§ **Work to complete**:
No pictures, please: print exactly the lines from the one that contains "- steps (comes" through the last line of the listing.

-*-*-

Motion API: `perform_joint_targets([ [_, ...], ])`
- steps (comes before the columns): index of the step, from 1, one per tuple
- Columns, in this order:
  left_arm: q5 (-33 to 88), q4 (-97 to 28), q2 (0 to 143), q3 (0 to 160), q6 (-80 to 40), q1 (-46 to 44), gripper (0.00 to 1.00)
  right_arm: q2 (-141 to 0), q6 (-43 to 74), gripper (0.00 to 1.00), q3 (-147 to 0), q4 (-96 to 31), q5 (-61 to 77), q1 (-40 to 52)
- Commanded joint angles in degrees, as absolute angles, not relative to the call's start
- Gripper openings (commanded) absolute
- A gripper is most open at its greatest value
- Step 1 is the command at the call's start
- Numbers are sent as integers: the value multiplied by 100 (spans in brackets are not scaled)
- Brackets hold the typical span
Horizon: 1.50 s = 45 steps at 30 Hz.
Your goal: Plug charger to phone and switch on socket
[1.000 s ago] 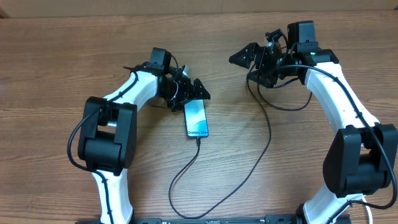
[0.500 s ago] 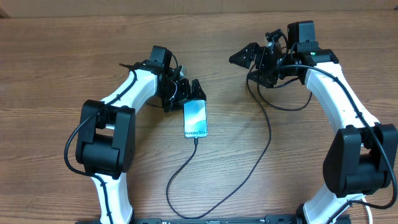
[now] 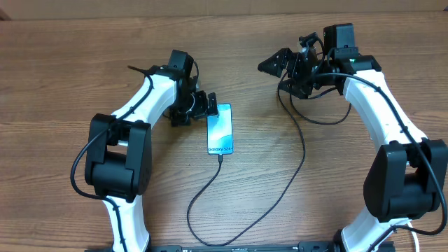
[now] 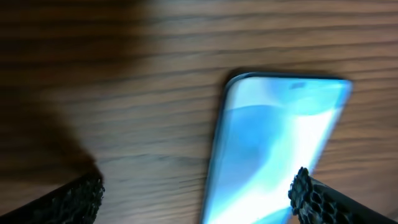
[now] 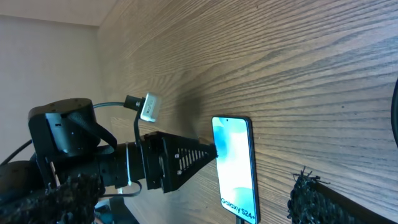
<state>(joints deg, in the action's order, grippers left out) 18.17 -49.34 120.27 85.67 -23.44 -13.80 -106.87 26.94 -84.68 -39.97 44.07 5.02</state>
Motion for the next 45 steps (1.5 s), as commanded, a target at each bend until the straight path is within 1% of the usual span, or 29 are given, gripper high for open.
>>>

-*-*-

§ **Task result**:
- steps (comes before the columns): index of the step, from 1, one per tuple
- Columns, in this order:
  left_arm: q5 (-33 to 88), q4 (-97 to 28), q2 (0 to 143), q3 (0 to 160), q6 (-80 to 40), q1 (-46 to 44), gripper (0.00 to 1.00)
  right_arm: q2 (-141 to 0), q6 (-43 to 74), gripper (0.00 to 1.00), q3 (-147 to 0), q4 (-96 to 31), q5 (-61 to 77), q1 (-40 to 52)
- Commanded joint angles in degrees, as absolute angles, not relative to the call's start
- Gripper openings (commanded) absolute
- A gripper is most open at its greatest value
- Step 1 is the command at the call's start
- Numbers are sent as integers: the value multiplied by 100 (spans in brackets are not scaled)
- Brackets hold the typical span
Horizon: 1.50 s = 45 steps at 30 Hz.
Your goal: Plug charger to phone and switch on socket
[1.000 s ago] 
[0.500 s ago] 
[now] 
[now] 
[now] 
<state>(joints deg, in the action's order, grippers left out) 18.17 -49.34 120.27 85.67 -23.44 -13.80 -106.87 26.94 -84.68 -39.97 44.07 5.02</state>
Motion for the next 45 steps (1.5 s), as commanded, a target at each bend until the straight path is within 1% of the usual span, or 29 are given, gripper high for open.
>>>

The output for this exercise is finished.